As with most python packages, simply use pip to install from PyPi.

pip install pyconll

pyconll is also available as a conda package on the pyconll channel. Only package 2.2.0 and newer are available for conda at the moment.

conda install -c pyconll pyconll

This package is designed for, and only tested with python 3.4 and up and will not be backported to python 2.x.

Motivation

This tool is intended to be a minimal, low level, and functional library in a widely used programming language. pyconll creates a thin API on top of raw CoNLL annotations that is simple and intuitive in a popular programming language.

In my work with the Universal Dependencies project, I saw a dissapointing lack of low level APIs for working with the CoNLL-U format. Most tooling focuses on graph transformations and DSLs for terse, automated changes. Tools such as Grew and Treex are very powerful and productive, but have a learning curve and are limited the scope of their DSLs. CL-CoNLLU is simple and low level, but Common Lisp is not widely used in NLP, and difficult to pickup for beginners. UDAPI is in python but it is very large and has little guidance. pyconll attempts to fill the gaps between what other projects have accomplished.

Other useful tools can be found on the Universal Dependencies website.

Hopefully, individual researchers find pyconll useful, and will use it as a building block for their tools and projects. pyconll affords a standardized and complete base for building larger projects without worrying about CoNLL annotation and output.

Code Snippet

# This snippet finds what lemmas are marked as AUX which is a closed class POS in UD
import pyconll

UD_ENGLISH_TRAIN = './ud/train.conll'

train = pyconll.load_from_file(UD_ENGLISH_TRAIN)

aux_lemmas = set()
for sentence in train:
    for token in sentence:
        if token.upos == 'AUX':
            aux_lemmas.add(token.lemma)

Uses and Limitations

This package edits CoNLL-U annotations. This does not include the annotated text itself. Word forms on Tokens are not editable and Sentence Tokens cannot be reassigned or reordered. pyconll focuses on editing CoNLL-U annotation rather than creating it or changing the underlying text that is annotated. If there is interest in this functionality area, please create a github issue for more visibility.

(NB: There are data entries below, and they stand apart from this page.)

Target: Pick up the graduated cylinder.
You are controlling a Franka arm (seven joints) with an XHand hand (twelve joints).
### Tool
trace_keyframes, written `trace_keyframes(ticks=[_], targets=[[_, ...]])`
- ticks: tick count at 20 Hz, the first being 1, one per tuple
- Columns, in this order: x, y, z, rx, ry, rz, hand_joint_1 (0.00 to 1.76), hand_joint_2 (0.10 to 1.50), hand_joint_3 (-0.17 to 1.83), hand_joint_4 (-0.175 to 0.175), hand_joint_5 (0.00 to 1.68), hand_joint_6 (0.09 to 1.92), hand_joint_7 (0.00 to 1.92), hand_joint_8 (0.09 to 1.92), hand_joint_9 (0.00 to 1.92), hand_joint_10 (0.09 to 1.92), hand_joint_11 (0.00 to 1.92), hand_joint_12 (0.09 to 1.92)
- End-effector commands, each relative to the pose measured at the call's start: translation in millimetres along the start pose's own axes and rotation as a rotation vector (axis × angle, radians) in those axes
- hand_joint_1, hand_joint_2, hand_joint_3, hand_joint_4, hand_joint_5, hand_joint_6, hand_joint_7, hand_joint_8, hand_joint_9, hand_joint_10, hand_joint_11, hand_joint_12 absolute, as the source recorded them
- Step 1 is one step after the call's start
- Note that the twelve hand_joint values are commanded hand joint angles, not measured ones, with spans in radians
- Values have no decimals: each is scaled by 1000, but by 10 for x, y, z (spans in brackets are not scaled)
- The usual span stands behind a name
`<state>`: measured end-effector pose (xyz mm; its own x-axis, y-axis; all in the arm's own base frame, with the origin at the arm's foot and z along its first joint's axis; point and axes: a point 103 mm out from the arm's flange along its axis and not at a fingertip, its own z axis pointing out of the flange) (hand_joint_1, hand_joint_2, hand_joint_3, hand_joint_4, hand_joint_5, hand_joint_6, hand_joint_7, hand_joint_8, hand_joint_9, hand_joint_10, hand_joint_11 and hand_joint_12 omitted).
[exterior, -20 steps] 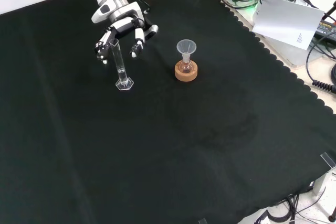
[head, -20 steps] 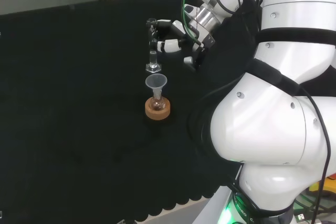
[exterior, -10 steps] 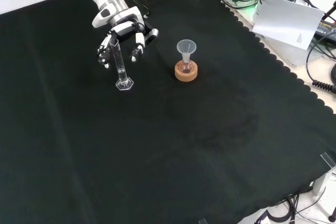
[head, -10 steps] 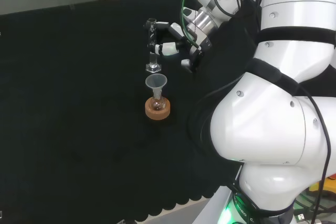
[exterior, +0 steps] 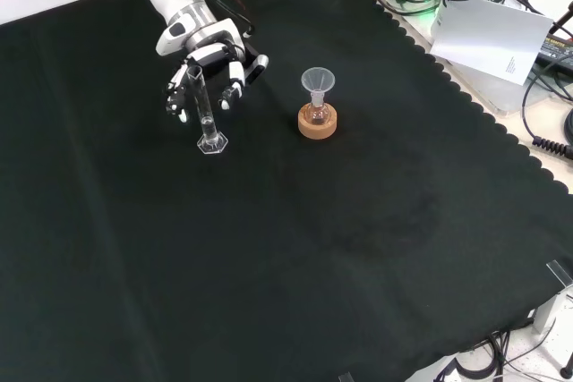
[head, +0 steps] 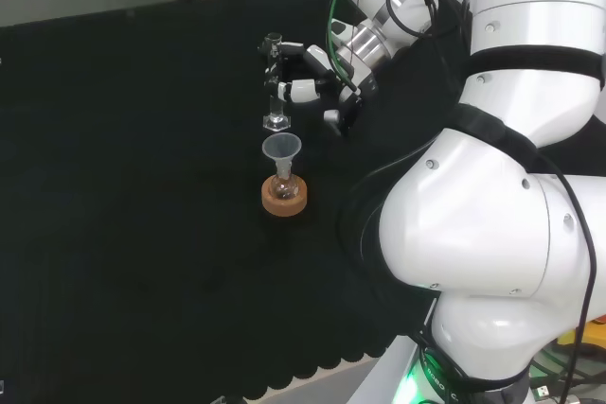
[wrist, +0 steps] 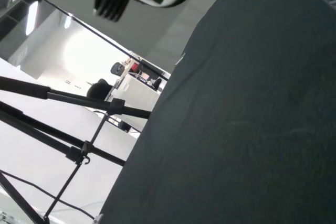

This package also is only validated against the CoNLL-U format. The CoNLL and CoNLL-X format are not supported, but are very similar. I originally intended to support these formats as well, but their format is not as well defined as CoNLL-U so they are not included. Please create an issue for visibility if this feature interests you.

Lastly, linguistic data can often be very large and this package attempts to keep that in mind. pyconll provides methods for creating in memory conll objects along with an iterate only version in case a corpus is too large to store in memory (the size of the memory structure is several times larger than the actual corpus file). The iterate only version can parse upwards of 100,000 words per second on a 16gb ram machine, so for most datasets to be used on a dev machine, this package will perform well. The 2.2.0 release also improves parse time and memory footprint by about 25%!

Contributing

Contributions to this project are welcome and encouraged! If you are unsure how to contribute, here is a guide from Github explaining the basic workflow. After cloning this repo, please run make hooks and pip install -r requirements.txt to properly setup locally. make hooks setups up a pre-push hook to validate that code matches the default YAPF style. While this is technically optional, it is highly encouraged. pip install -r requirements.txt sets up environment dependencies like yapf, twine, sphinx, etc.

For packaging new versions, please use setuptools version 24.2.0 or greater for creating the appropriate packaging that recognizes the python_requires metadata.

README and CHANGELOG

When changing either of these files, please change the Markdown version and run make docs so that the other versions stay in sync.

Code Formatting

Code formatting is done automatically on push if githooks are setup properly. The code formatter is YAPF, and using this ensures that coding style stays consistent over time and between authors.

pyconll's People

Contributors

bittlingmayer avatar matgrioni avatar zmeigorynych avatar

Recommend Projects

  • React photo React

    A declarative, efficient, and flexible JavaScript library for building user interfaces.

  • Vue.js photo Vue.js

    ๐Ÿ–– Vue.js is a progressive, incrementally-adoptable JavaScript framework for building UI on the web.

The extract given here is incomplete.